La prima volta che ho sentito pronunciare il nome Deep
Purple era il 1983, in prima superiore, grazie a Lorenzo, un compagno di classe
appassionato di metal (non posso definirlo metallaro, perché esteriormente era
– eravamo – più sul nerd), che mi aggiornava sui nomi più in voga del momento e
mi riforniva di cassette C90 a tema (la più epocale delle quali fu quella che
prevedeva sul lato A Shout at the devil dei Motley Crue e sul lato B Stay hungry dei
Twisted Sister). A un certo punto l’amico mi fa, ho scoperto un gruppo un po’
vecchio che si è sciolto, ma veramente valido: i Deep Purple. Solo l'anno successivo la band si sarebbe riformata pubblicando un'altra pietra angolare: Perfect strangers. Oggi fa
sorridere che due adolescenti non avessero mai sentito parlare di un gruppo epocale che fatto la storia della musica, ma trentacinque anni fa (minchia trentacinque anni fa!) le
informazioni si tramandavano molto per via orale, non c’era il business delle
vecchie glorie e una band composta da membri che si avviavano ai quarant’anni,
ferma da quasi una decade, era acqua passata.

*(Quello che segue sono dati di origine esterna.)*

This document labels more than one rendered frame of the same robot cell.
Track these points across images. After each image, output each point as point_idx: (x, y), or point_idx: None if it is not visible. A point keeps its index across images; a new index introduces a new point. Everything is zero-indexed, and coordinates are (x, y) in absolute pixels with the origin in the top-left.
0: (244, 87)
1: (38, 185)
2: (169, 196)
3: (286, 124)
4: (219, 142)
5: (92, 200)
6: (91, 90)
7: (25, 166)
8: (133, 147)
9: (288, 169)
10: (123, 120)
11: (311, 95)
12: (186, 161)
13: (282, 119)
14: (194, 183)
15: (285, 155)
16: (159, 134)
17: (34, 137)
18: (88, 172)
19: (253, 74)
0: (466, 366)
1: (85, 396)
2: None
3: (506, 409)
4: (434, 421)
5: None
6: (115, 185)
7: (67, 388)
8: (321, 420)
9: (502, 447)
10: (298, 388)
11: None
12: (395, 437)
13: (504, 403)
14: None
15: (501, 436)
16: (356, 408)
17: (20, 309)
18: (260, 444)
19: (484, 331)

Curiosamente in dieci anni di vita del blog, non ho mai
recensito un album dei Deep Purple, nonostante il massivo e costante ascolto
delle formazioni storiche mark I,II e, più di recente, mark III. C’è voluto un disco del
2017, che in molti ritengono possa essere l’ultimo della band, per farmi aprire la sezione nuovo post del blog e cominciare a scrivere.
Partiamo dagli attuali componenti della band: attorno al nucleo originale
superstite (Gillan alla voce, Paice alla batteria e Glover al basso), il combo, si è ormai consolidato con Steve Morse (chitarra, nel gruppo dal 1994) e Don Airey (tastiere,
dal 2002). Sono loro che, attraverso una lunga gestazione, incidono InFinite,
album numero venti della loro discografia.
Con i suoi rimandi al rock dei settanta,
il mood del disco non può che essere classicissimo, ma al tempo stesso prende le distanze dal consueto sound chitarristico del periodo migliore della band,
investendo le tastiere (piano, keyboards, organo), che pur sono sempre state centrali nel suono DP, della
responsabilità dell'intero impianto infrastrutturale dei brani. Airey
sugli scudi dunque, senza dimenticare però Bob Ezrin, produttore dell’album e keyboards player aggiunto. Contrariamente a quanto si possa pensare (dopotutto
parliamo di una delle più importanti hard rock band di sempre) questa scelta, in piena continuità con le produzioni più recenti,
impreziosisce ulteriormente il lavoro, amalgamandosi alla perfezione con
liriche, rullate di Paice e timbro di Gillan, come dimostra l’opener Time for
Bedlam, che su un testo adattabile ad un soggetto buono per un horror dei
cinquanta (un altro tributo a quel cinema, dopo il precedente Vincent Price?) ci regala pathos a quintalate. Rispetto al precedente Now what?! , InFinite riesce in questo senso ad essere meno cerebrale e più coeso e diretto. Il che si traduce in una partenza a frusta e un lotto di brani capaci di coniugare in misura efficace classe e accessibilità, con refrain/sequenze efficacissimi, come nel caso di Hip boots, One night in Vegas, Get me outta here o Johnny's band, nella pressoché totale assenza di filler (se proprio vogliamo essere pignoli il livello scende giusto un po' su On top of the world e per la graziosa ma superflua cover di Roadhouse blues dei Doors), fino alla conclusiva Birds of prey che ha il solo difetto di durare troppo poco.
Insomma, InFinite insegna una lezione su come si può continuare a fare musica altamente dignitosa dopo cinquant'anni nel business. Chissà cosa ne pensa in proposito l'amico Lorenzo.